Les actes internes du Parlement

  • Date : Décembre 2008
  • Auteur : Laurent DOMINGO
  • Collection : Thèses - Droit public

L’étude des actes internes du Parlement conduit à porter le regard sur le droit qui régit l’organisation et le fonctionnement interne des Assemblées parlementaires.

Pour dégager une théorie générale, à partir des solutions données par les systèmes français, espagnol et italien, il convient de mettre en rapport le droit des actes internes du Parlement avec le principe d’autonomie parlementaire. L’autonomie parlementaire a généralement pour conséquence, dans les conceptions les plus traditionnelles, de faire échapper les actes internes du Parlement au droit commun et de les soumettre à un droit spécifique. Une telle conception n’est plus admissible.

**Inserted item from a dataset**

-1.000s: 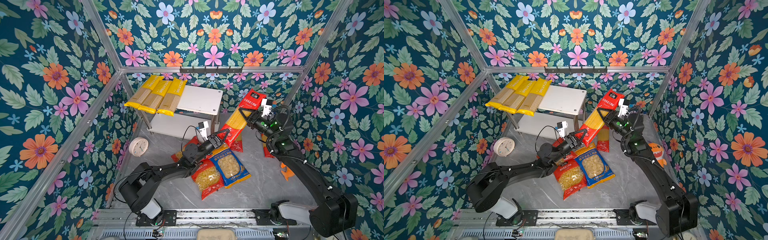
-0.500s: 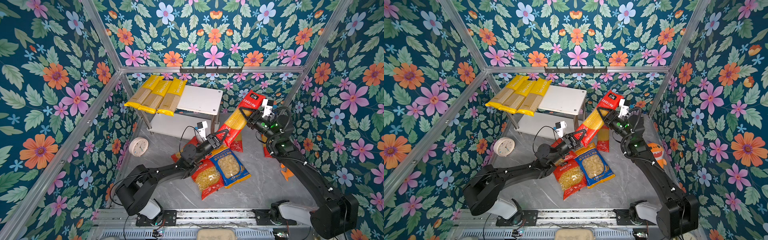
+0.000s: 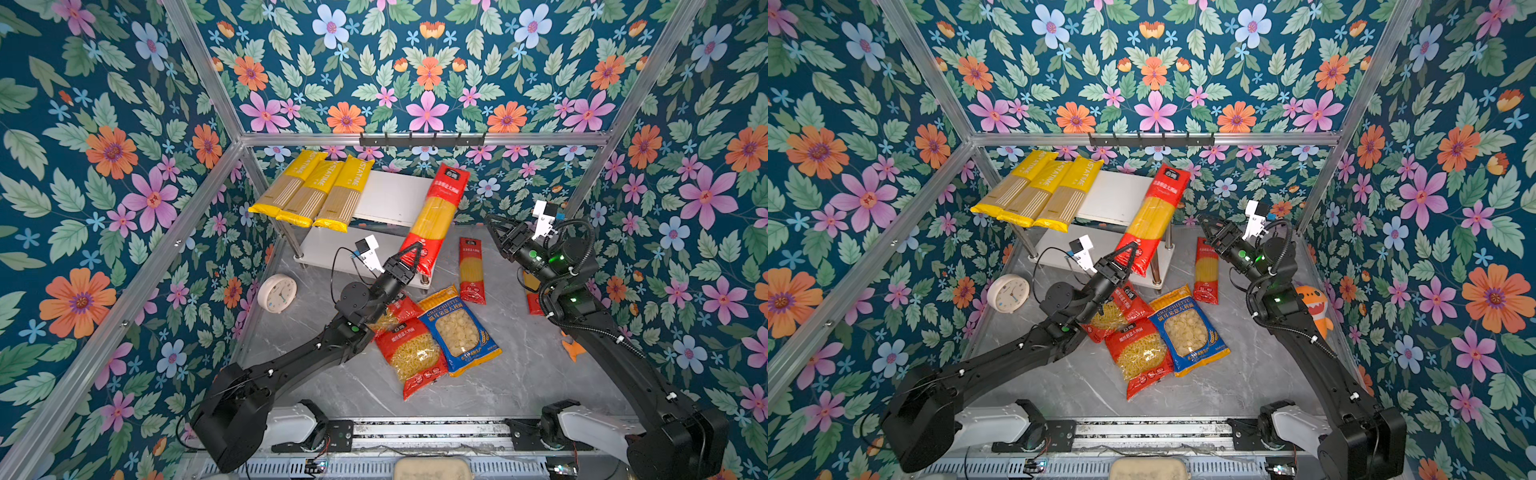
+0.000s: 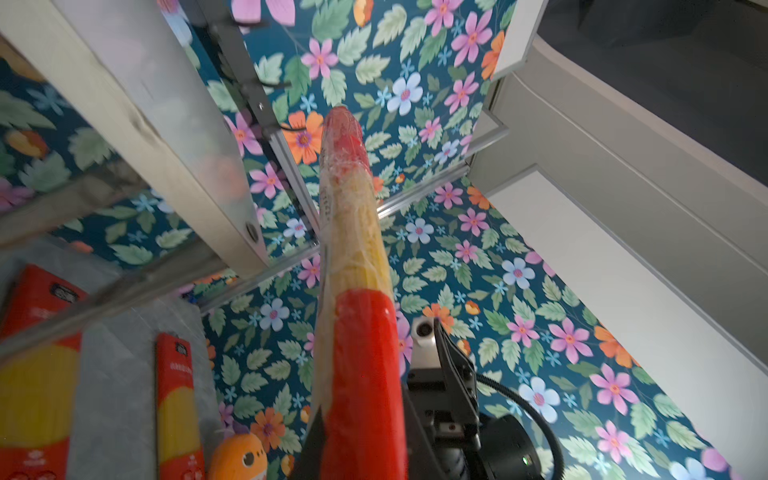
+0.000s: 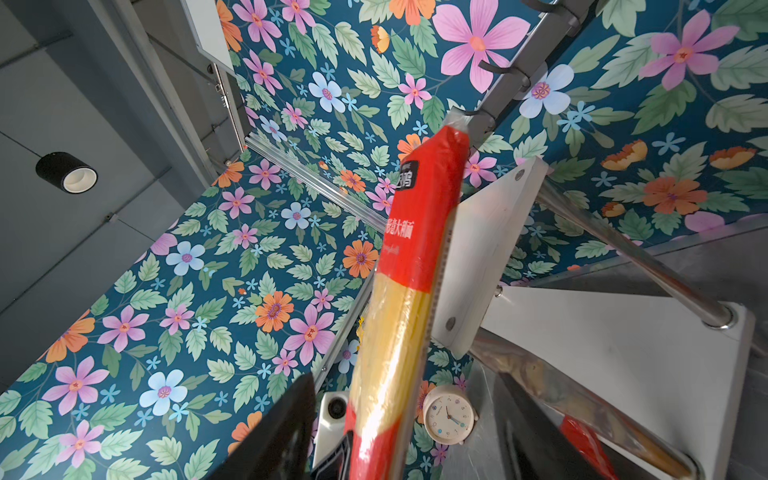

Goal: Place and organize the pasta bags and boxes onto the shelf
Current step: 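Carry the pack with the left gripper toward the top tier while the right releases, then lay the spaghetti pack on the top tier beside the yellow packs with the left gripper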

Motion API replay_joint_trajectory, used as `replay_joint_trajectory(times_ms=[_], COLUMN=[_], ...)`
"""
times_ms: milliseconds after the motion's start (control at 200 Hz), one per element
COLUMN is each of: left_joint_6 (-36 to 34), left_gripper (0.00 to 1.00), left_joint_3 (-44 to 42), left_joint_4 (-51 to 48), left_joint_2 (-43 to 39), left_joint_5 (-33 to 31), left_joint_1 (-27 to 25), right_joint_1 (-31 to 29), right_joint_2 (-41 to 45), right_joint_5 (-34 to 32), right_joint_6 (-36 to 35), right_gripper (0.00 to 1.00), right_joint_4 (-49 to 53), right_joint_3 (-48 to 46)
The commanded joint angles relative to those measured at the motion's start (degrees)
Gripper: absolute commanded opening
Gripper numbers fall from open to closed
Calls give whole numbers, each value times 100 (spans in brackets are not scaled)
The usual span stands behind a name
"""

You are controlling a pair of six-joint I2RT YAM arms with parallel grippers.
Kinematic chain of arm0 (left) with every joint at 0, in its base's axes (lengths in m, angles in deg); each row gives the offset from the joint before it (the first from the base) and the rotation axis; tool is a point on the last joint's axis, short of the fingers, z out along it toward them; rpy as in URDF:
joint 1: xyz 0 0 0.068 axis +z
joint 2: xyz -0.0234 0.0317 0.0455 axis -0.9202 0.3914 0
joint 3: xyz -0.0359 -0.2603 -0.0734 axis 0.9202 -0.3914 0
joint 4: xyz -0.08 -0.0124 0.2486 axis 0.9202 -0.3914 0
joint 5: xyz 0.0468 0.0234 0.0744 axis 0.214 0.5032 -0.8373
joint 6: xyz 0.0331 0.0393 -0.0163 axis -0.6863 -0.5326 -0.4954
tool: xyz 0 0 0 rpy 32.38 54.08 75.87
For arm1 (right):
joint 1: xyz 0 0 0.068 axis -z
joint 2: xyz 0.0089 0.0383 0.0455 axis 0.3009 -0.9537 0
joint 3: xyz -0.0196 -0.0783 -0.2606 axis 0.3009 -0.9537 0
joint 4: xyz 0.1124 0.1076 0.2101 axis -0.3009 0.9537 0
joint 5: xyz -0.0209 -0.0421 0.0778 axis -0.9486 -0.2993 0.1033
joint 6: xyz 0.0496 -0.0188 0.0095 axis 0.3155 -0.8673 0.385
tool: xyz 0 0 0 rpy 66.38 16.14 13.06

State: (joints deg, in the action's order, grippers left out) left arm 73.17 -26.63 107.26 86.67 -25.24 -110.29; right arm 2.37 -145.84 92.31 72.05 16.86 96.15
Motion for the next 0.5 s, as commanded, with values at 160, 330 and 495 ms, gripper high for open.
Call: replay_joint_trajectory(times_ms=[160,330,495], left_joint_6=[-283,-307,-285], left_gripper=[0,0,0], left_joint_3=[739,1126,1461], left_joint_4=[-1778,-2381,-2920], left_joint_2=[-332,-129,58], left_joint_5=[16,588,936], left_joint_1=[950,1514,1999], right_joint_1=[1,0,-3], right_joint_2=[86,121,138], right_joint_5=[4,32,54], right_joint_6=[-145,-145,-145], right_gripper=[69,68,68], right_joint_4=[13,90,137], right_joint_3=[-88,-181,-247])
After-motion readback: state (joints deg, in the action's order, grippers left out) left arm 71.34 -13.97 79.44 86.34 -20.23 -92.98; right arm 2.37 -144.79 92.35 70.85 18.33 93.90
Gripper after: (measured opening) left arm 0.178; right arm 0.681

Certes, l’autonomie parlementaire est un principe absolument indispensable pour les Assemblées parlementaires. Toutefois, l’autonomie parlementaire doit s’apprécier dans la mesure du nécessaire. C’est dans l’analyse des sources des actes internes du Parlement que la spécificité des règles de droit applicables à la matière parlementaire, et singulièrement aux affaires internes des Assemblées parlementaires, peut être saisie et appréciée au regard du principe d’autonomie parlementaire.

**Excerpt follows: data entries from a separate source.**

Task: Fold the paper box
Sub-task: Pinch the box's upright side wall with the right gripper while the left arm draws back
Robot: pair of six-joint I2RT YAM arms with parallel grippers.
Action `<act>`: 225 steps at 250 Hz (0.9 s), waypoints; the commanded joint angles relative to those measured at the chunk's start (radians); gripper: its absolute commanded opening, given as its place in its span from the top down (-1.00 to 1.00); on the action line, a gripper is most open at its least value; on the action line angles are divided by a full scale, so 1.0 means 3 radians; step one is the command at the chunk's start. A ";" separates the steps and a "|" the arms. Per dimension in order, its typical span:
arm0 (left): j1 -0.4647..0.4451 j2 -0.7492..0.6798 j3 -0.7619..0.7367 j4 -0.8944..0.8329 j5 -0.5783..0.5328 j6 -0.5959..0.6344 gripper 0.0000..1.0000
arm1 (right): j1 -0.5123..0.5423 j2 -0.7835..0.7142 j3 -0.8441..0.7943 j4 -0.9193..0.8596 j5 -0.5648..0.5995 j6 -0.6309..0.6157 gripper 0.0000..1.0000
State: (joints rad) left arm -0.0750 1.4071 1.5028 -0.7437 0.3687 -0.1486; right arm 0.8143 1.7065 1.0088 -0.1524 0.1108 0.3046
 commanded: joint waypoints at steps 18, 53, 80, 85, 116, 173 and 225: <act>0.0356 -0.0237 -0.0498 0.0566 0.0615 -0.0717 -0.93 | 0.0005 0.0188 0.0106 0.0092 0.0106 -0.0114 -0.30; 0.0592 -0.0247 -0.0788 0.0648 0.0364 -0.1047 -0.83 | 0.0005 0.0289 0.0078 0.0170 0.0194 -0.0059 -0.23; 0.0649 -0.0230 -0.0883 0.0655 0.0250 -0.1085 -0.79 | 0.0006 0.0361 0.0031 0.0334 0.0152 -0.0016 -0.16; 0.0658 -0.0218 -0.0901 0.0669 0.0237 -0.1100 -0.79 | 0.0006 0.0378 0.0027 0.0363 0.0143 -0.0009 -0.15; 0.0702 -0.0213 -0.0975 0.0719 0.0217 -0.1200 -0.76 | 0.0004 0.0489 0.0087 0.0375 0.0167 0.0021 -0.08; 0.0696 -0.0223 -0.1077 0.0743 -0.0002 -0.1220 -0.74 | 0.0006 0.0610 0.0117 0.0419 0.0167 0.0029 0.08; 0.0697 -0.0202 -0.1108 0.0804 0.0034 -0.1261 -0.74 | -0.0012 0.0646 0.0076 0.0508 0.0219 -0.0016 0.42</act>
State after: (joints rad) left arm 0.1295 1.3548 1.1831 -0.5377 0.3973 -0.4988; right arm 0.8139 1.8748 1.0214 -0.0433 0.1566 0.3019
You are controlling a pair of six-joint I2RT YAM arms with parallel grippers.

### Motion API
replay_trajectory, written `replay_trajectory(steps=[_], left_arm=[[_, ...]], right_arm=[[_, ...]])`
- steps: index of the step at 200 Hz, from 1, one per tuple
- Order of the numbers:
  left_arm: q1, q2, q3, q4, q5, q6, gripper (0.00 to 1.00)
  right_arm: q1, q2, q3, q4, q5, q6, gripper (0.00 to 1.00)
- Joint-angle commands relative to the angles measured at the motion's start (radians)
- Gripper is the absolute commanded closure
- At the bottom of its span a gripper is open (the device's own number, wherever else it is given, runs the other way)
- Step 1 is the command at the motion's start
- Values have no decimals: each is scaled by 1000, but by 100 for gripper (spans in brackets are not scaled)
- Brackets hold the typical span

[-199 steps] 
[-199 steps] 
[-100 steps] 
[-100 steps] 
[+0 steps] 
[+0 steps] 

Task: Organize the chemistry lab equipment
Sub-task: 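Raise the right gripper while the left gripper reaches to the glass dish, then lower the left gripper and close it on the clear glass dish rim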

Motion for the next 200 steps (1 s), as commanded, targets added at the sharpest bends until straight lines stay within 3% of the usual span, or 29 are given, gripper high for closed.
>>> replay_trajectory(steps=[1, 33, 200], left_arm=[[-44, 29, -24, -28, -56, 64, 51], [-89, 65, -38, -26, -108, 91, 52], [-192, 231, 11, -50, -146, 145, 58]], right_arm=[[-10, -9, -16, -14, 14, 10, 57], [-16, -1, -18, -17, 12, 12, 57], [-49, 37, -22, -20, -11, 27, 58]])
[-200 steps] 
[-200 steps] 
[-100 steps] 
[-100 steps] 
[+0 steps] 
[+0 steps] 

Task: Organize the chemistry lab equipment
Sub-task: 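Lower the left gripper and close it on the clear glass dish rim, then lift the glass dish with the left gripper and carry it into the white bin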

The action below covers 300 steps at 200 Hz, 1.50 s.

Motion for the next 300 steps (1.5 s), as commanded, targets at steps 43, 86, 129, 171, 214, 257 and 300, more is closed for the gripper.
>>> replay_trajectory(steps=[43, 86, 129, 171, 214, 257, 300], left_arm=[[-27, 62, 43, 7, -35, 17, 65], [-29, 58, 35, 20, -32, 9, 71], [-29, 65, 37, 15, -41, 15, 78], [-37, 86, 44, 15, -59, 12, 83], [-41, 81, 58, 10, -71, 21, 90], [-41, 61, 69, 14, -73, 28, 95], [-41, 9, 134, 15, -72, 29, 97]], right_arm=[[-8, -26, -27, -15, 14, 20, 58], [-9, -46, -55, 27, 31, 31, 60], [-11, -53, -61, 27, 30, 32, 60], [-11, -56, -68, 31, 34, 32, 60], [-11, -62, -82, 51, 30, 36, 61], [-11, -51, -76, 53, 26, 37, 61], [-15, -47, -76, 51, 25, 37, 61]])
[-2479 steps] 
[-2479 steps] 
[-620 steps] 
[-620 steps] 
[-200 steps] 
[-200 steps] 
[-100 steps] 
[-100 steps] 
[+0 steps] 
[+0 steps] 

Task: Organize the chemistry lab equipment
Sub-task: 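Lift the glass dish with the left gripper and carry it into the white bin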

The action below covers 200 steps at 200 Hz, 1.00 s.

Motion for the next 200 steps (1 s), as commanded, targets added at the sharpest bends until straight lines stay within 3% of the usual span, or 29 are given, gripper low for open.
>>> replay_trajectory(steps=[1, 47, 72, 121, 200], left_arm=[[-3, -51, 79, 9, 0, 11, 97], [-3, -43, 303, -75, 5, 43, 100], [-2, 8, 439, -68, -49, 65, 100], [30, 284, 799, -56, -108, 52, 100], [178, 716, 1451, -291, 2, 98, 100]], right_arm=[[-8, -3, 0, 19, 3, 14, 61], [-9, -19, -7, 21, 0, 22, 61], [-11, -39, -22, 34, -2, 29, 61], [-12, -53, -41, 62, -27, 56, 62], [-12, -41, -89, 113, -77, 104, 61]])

L’autonomie parlementaire emporte également, selon les conceptions traditionnelles, l’impossibilité d’attaquer les actes internes du Parlement devant le juge. Toutefois, les évolutions et les développements des mécanismes de garantie des normes juridiques ne peuvent se contenter d’une affirmation aussi radicale. L’autonomie parlementaire ne signifie pas l’immunité des actes internes du Parlement. Certes, des actes pourront se révéler injusticiables. Mais, le dogme de l’immunité n’existe plus. Il devient une exception au principe du contrôle des actes internes du Parlement.